• **Instructions for the task**
The data must be copied over exactly and in full.

• **Material provided**
((
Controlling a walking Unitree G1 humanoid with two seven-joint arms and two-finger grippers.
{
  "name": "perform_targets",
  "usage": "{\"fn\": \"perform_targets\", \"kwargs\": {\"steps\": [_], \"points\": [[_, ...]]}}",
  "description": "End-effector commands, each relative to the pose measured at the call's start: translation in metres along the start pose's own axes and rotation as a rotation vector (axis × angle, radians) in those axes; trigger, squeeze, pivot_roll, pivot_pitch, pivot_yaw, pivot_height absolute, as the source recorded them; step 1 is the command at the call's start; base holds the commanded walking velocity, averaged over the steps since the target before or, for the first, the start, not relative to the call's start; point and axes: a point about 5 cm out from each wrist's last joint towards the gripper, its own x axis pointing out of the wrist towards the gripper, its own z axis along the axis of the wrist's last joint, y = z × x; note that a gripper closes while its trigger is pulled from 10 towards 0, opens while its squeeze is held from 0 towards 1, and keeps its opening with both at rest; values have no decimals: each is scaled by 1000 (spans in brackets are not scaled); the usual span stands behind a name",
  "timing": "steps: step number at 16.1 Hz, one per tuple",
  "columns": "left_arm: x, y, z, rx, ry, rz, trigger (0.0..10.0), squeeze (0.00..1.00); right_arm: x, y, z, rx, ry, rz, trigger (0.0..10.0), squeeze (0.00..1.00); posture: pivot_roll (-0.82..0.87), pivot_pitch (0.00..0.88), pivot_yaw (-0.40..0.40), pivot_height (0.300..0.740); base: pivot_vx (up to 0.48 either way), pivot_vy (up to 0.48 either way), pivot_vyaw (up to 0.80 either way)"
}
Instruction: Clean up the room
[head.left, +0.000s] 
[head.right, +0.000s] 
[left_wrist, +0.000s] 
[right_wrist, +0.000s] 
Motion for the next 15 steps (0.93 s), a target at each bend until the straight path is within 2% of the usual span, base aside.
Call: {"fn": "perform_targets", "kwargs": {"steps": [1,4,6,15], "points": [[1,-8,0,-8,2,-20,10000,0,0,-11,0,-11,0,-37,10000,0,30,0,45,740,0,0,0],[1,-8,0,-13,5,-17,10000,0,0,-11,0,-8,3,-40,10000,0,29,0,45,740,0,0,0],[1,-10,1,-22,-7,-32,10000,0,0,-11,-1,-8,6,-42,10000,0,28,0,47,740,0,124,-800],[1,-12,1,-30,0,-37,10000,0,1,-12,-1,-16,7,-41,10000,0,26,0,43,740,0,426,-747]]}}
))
• **Exercise output**
Controlling a walking Unitree G1 humanoid with two seven-joint arms and two-finger grippers.
{
  "name": "perform_targets",
  "usage": "{\"fn\": \"perform_targets\", \"kwargs\": {\"steps\": [_], \"points\": [[_, ...]]}}",
  "description": "End-effector commands, each relative to the pose measured at the call's start: translation in metres along the start pose's own axes and rotation as a rotation vector (axis × angle, radians) in those axes; trigger, squeeze, pivot_roll, pivot_pitch, pivot_yaw, pivot_height absolute, as the source recorded them; step 1 is the command at the call's start; base holds the commanded walking velocity, averaged over the steps since the target before or, for the first, the start, not relative to the call's start; point and axes: a point about 5 cm out from each wrist's last joint towards the gripper, its own x axis pointing out of the wrist towards the gripper, its own z axis along the axis of the wrist's last joint, y = z × x; note that a gripper closes while its trigger is pulled from 10 towards 0, opens while its squeeze is held from 0 towards 1, and keeps its opening with both at rest; values have no decimals: each is scaled by 1000 (spans in brackets are not scaled); the usual span stands behind a name",
  "timing": "steps: step number at 16.1 Hz, one per tuple",
  "columns": "left_arm: x, y, z, rx, ry, rz, trigger (0.0..10.0), squeeze (0.00..1.00); right_arm: x, y, z, rx, ry, rz, trigger (0.0..10.0), squeeze (0.00..1.00); posture: pivot_roll (-0.82..0.87), pivot_pitch (0.00..0.88), pivot_yaw (-0.40..0.40), pivot_height (0.300..0.740); base: pivot_vx (up to 0.48 either way), pivot_vy (up to 0.48 either way), pivot_vyaw (up to 0.80 either way)"
}
Instruction: Clean up the room
[head.left, +0.000s] 
[head.right, +0.000s] 
[left_wrist, +0.000s] 
[right_wrist, +0.000s] 
Motion for the next 15 steps (0.93 s), a target at each bend until the straight path is within 2% of the usual span, base aside.
Call: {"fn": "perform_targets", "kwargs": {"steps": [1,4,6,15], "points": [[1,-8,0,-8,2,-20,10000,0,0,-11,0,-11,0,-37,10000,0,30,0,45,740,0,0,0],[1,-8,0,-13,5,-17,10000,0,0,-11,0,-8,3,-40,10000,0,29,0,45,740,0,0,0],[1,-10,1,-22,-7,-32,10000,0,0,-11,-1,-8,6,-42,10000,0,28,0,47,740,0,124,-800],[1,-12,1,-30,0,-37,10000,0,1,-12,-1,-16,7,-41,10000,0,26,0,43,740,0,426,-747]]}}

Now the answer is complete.